Quote:
Originally Posted by fsma /img/forum/go_quote.gif
You didnt comment on whether they can stand up to the bass monsters that closed cup design produces.
|
I never worked an SFI into a closed cup design. I've never yet met a closed headphone that I got on very well with so it was never going to happen. It's also a dreadful idea to work on getting sick mad bass to the detriment of the rest of the sound.
Quote:
Originally Posted by fsma /img/forum/go_quote.gif
Oh, and duggeh, guaranteed, if you use right channel contact on the 3.5mm for signal and left channel contact for return on your balanced xlr cable, you will notice an improvement in sound quality. small contact point for signal and huge one for return == unbalanced signal transfer.
|
That sounds like complete bumchutney to me, the difference in size is negligable and is completely irrelivent given the other contact points involved anyway.
Quote:
Originally Posted by BoilermakerFan /img/forum/go_quote.gif
Ok, I would like to just make sure I understand. From the top pic with the dynamat surrounding the SFI, you did NOT add a second layer over the SFI driver. You only added a layer of speaker grill cloth and the mesh grill from the original DR50s, correct?
|
Correct. Originally there was various arrangments of electrical tape. Theres also less of the covering fabric from the back of the driver than there is when the drivers are new because removing the tape tore it off.
Quote:
Originally Posted by BoilermakerFan /img/forum/go_quote.gif
And as fsma asked, how does the bass of those SFI fosterphones compare to HP-50s/HP-3/YH-3s that you have auditioned and were the Yamaha phones bass heavy or bass light?
|
I haven't heard the HP-3 or the YH-3 (unless you allude to identical drivers). And it has been a significant length of time since I owned the HP-50a, and I didn't own it for much more than a few weeks. It would be inadvisable for me to offer any kind of signifiant comment in reply to your question.
Quote:
I have bass heavy Yh-3s (with the crinkle in both ears when they're put on or moved) and I'll be dampening them to Ludo's standard bass heavy scheme shortly so I'd like a baseline of what to shoot for with my attempt at an open back SFI headphone in a custom cup to hang from a Grado headband or my Kenwood headband. |
I can't help you here either. I don't know the YH-3. What I can say to you by way of SFI advice is seal the earcup. Seal it, and then seal it some more, use a design that puts pressure around the ears (a Grado headband is going to be most inadvisable for this), it not need be to HD280 crusher levels, but have it there. Then add 10%, get that pad-head interface sealed. Then after youve done that. Go over it all again and find where theres any air connection and seal it.
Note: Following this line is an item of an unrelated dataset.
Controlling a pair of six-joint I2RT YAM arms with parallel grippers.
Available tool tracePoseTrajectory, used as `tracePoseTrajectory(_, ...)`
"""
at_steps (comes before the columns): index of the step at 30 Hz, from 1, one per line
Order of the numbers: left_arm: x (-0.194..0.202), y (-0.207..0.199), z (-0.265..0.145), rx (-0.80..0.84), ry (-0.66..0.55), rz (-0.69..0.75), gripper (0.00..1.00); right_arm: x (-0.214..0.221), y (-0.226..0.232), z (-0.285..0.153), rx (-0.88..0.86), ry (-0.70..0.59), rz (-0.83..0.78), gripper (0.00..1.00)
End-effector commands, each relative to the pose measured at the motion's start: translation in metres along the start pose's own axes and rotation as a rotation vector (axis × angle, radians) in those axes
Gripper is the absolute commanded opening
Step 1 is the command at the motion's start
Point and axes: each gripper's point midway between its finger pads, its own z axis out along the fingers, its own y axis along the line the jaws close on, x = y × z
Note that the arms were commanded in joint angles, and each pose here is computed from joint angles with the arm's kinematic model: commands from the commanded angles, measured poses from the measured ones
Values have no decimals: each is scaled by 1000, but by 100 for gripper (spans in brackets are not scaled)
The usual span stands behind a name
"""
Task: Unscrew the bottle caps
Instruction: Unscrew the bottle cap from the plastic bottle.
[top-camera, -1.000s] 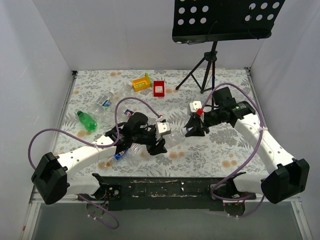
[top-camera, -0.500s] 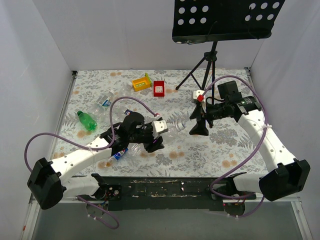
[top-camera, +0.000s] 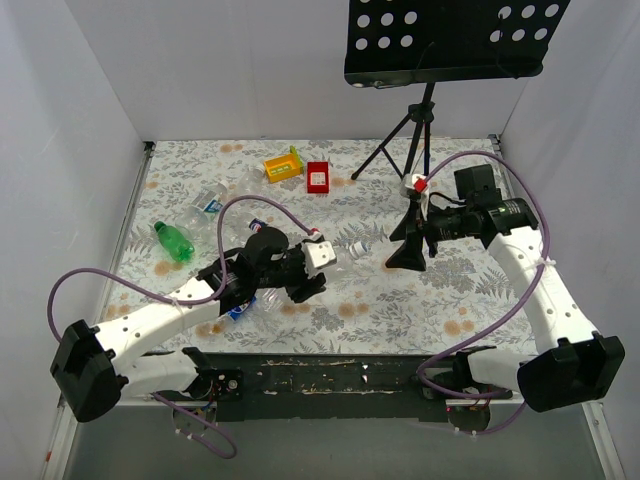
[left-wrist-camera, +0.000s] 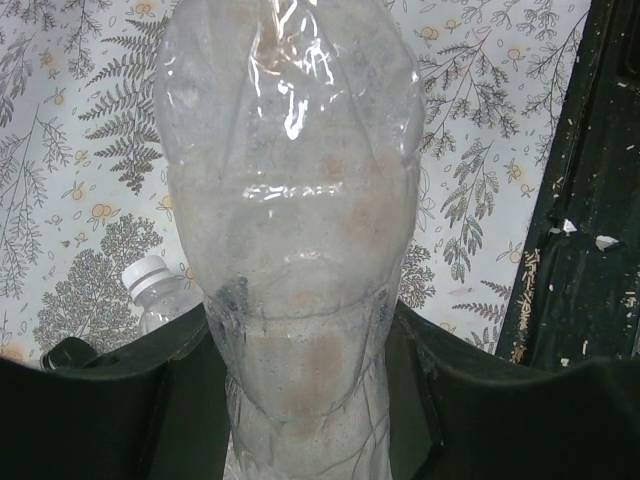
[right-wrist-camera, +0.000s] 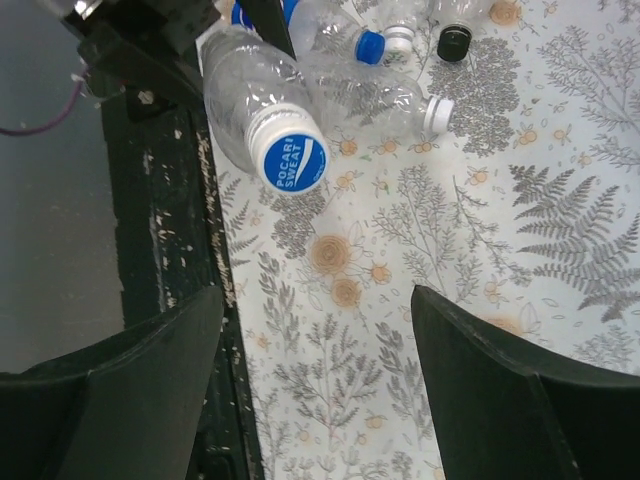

I'm entirely satisfied with the bass performance of the Orthodome #4, and I find the K1000 unsatisfactory in this regard. It's as comfortable with t.A.T.u as it is with Soriah or the THX disc. Proper, planar bass with lots of getting the note right and none of the whammy slap wobble of most moving-coils. If you want impact whack and slam that makes your earlobes wobble, don't follow this design. If you want extension, tonal accuracy and the avoidance of "closed-in" sound which is an inevitable consequence of damping the **** out of the drivers, give it a try.
My aim in this project was to build an ortho which did its best to break the standard rules (it had to be circumnaural, it had to have an accurate headstage and a spacious but not inflated soundstage, it had to have bass extension and presence, and it had to avoid holes in the frequency response or that awful non-shimmering but fatiguing treble you get with some damping solutions).
I've succeeded, I think. Prolonged listening over the next weeks (I have less time than I'd like at the minute with university ending soon and the work piled up in my "In" tray) will lead to firmer conclusions. I'd be happy to tour them out once I've moved back home.
Amplification solution employed makes a difference. I can't run these happily out of the BT switch headphone socket, or much more happily from the headphone output on my NAD amp. It has to be direct to the speaker taps for me. Odd that because while it's hardly the last word in performance, its most satisfactory from the headphone output of an ipod touch.
-edit-
I'm looking forward to trying them from my new power amp, once I get it finished. Moar powa!
-edit-
I've done the closed thing (or at least, an approximation of it) by sealing the borehole in the wood with the pad of my hands. I can see what you mean by this bassy SFI headphone. The bass isn't changing though, its just creating a huge HF rolloff. Sounds bassier at first certainly, but then you notice that all the decay on cymbal strokes is missing and that everything has gone all claustraphobic, like the guitar is being played in a small room with duvets on the walls (listening to Guitars by Mike Oldfield). Its that sound that all closed headphones I've owned have had in some measure and I greatly dislike it.